As New Jersey ponders following on the heels of local legislators in San Francisco in seeking to ban all flavoring in the production of e-liquid, detractors warn that as many as 300 vape shops across the state could be forced out of business. In industry surveys of individuals who've successfully used vaping to quit smoking, more than 70 percent of adults have indicated that the availability of a variety of flavors was either helpful or critical in their quit effort.

 

Speaking of that San Fransisco ban, here's more on the issue from the *Sacramento Bee*. This is promising – in the UK, localities are undertaking educational campaigns aimed not at drawing parallels between smoking and vaping, but educating the public about how much better a choice vaping is.

 

More good news (from our perspective) – global losses to tobacco companies as a result of consumers switching to vaping is expected to hit $7.7 billion by 2021. These projections are among other concerns leading investment advisors to cast sour looks at Big Tobacco stalwarts like Altria (Philip Morris).

 

A study claiming vaping is just as dangerous as smoking has been making the rounds in recent weeks – we've touched on it, but urged caution before putting too much faith into a single finding that goes against most rigorous, ethical research to date.

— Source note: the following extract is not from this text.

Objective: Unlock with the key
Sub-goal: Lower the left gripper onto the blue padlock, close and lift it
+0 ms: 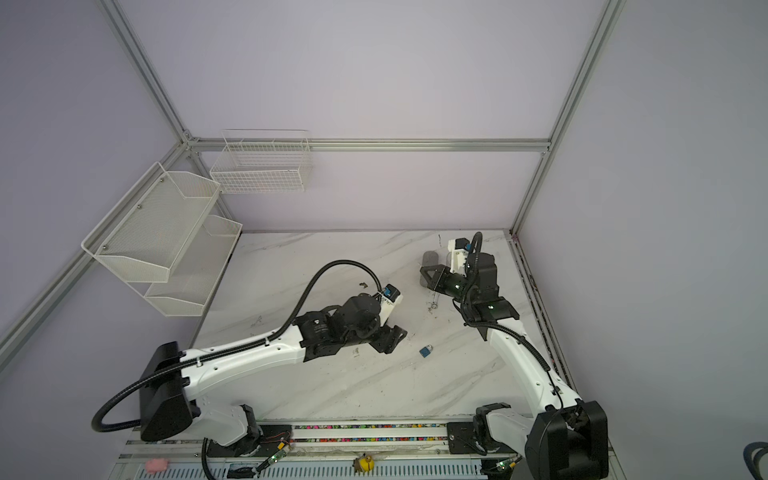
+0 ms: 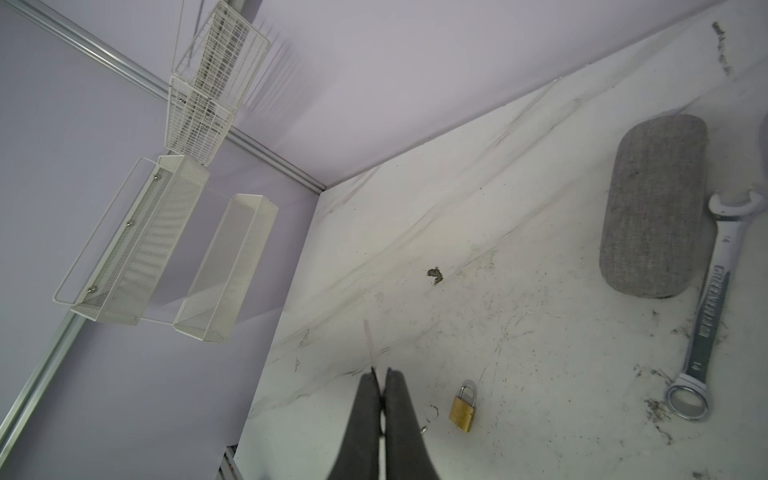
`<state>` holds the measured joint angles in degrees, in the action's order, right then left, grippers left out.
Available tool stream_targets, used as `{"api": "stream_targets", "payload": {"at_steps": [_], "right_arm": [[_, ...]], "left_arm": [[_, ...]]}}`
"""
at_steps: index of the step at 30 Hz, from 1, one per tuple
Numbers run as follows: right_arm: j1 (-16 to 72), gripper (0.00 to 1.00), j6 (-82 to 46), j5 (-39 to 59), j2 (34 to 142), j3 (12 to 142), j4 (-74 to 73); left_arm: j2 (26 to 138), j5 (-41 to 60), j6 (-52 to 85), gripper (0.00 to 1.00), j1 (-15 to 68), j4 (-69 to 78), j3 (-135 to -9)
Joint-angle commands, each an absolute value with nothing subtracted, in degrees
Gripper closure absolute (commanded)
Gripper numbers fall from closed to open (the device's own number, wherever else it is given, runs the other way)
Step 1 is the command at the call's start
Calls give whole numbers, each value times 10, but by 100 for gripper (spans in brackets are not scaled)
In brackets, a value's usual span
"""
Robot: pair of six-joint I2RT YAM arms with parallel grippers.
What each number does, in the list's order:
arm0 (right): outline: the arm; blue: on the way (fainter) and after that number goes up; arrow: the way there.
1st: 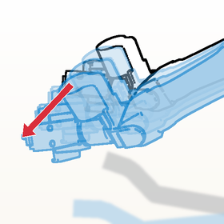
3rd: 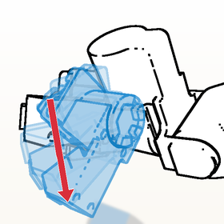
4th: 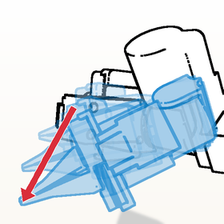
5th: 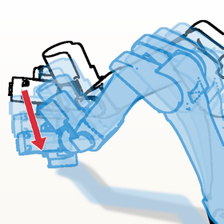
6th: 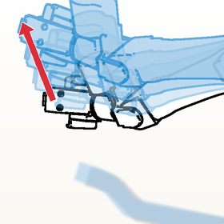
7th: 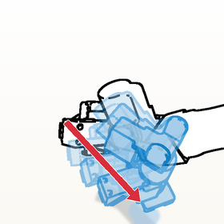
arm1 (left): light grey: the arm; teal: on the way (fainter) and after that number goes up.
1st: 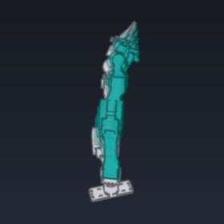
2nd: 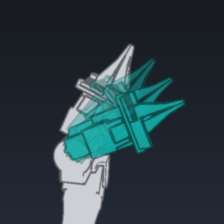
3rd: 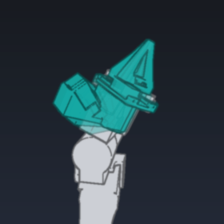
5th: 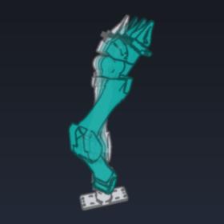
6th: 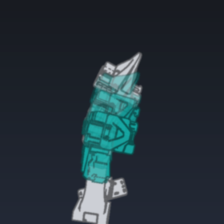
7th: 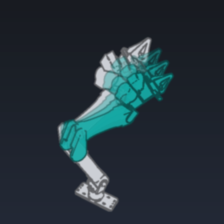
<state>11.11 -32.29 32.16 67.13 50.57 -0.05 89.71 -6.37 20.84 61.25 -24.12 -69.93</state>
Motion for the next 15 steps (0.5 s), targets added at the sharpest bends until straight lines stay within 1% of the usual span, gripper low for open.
{"api": "stream_targets", "payload": {"at_steps": [1,8,12,15], "right_arm": [[91,100,-331,313,692,525,14],[55,100,-336,328,713,520,4],[40,100,-338,326,705,514,0],[31,100,-348,347,711,511,-6]], "left_arm": [[956,-120,197,27,641,-283,-802],[1103,-136,189,27,665,-326,-908],[1158,-151,189,29,667,-339,-948],[1194,-149,192,30,667,-346,-975]]}}
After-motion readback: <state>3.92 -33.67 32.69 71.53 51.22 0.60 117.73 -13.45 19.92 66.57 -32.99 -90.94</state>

Now, it seems there may be big holes in the findings. The worst is one of the longest-standing examples of intentionally flawed "research," first pioneered by UC San Francisco's Stanton Glantz. The linked article suggests that, like Glantz, researchers either intentionally or unwittingly heated a coil faster than the wicking material could absorb liquid, causing "dry hits." Any human user would immediately recognize a dry hit, as it doesn't contain vapor at all but instead burnt wicking material that's been converted into smoke. Logic follows that inhaling burning cotton can't be any better than inhaling burning tobacco, but when one refers to burning cotton smoke as "vapor," all integrity is out the window. We're open to genuine research about the potential harms of vaping, as we're well aware that some exist – but if these allegations are true, any further research from the University of Connecticut must be considered highly suspect.